*Task objective:* Although pictures appear in the data, the answer should contain only the lines from its start through the line with "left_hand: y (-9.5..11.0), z", written out exactly.

------------------------

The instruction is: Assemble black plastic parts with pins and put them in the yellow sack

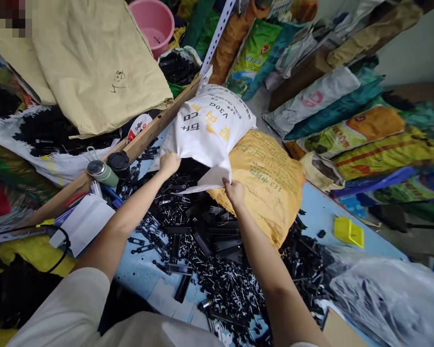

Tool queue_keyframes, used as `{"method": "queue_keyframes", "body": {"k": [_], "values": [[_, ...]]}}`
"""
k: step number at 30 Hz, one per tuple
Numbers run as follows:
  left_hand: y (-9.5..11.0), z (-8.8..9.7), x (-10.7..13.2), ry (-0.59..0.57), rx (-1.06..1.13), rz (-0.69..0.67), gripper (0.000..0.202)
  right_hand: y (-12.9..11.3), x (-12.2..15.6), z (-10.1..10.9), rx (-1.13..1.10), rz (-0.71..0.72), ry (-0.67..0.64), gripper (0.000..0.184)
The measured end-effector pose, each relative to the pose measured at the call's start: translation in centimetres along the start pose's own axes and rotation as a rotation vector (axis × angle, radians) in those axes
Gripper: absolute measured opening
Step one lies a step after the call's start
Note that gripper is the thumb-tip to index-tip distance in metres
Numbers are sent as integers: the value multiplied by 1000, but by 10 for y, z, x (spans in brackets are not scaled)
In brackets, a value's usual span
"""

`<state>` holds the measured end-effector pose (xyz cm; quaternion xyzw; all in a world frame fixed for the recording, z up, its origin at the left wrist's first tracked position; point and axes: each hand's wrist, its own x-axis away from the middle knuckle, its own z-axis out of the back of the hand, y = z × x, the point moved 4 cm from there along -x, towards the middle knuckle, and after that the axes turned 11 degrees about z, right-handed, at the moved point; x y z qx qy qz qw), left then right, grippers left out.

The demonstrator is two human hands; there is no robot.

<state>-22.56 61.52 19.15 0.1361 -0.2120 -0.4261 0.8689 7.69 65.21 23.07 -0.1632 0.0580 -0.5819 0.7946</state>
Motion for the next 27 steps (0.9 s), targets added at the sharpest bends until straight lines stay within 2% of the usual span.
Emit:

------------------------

*Written answer:*
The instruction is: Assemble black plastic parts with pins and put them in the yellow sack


Tool queue_keyframes, used as `{"method": "queue_keyframes", "body": {"k": [_], "values": [[_, ...]]}}`
"""
k: step number at 30 Hz, one per tuple
Numbers run as follows:
  left_hand: y (-9.5..11.0), z (-8.8..9.7), x (-10.7..13.2), ry (-0.59..0.57), rx (-1.06..1.13), rz (-0.69..0.67), gripper (0.000..0.202)

No additional output is expected.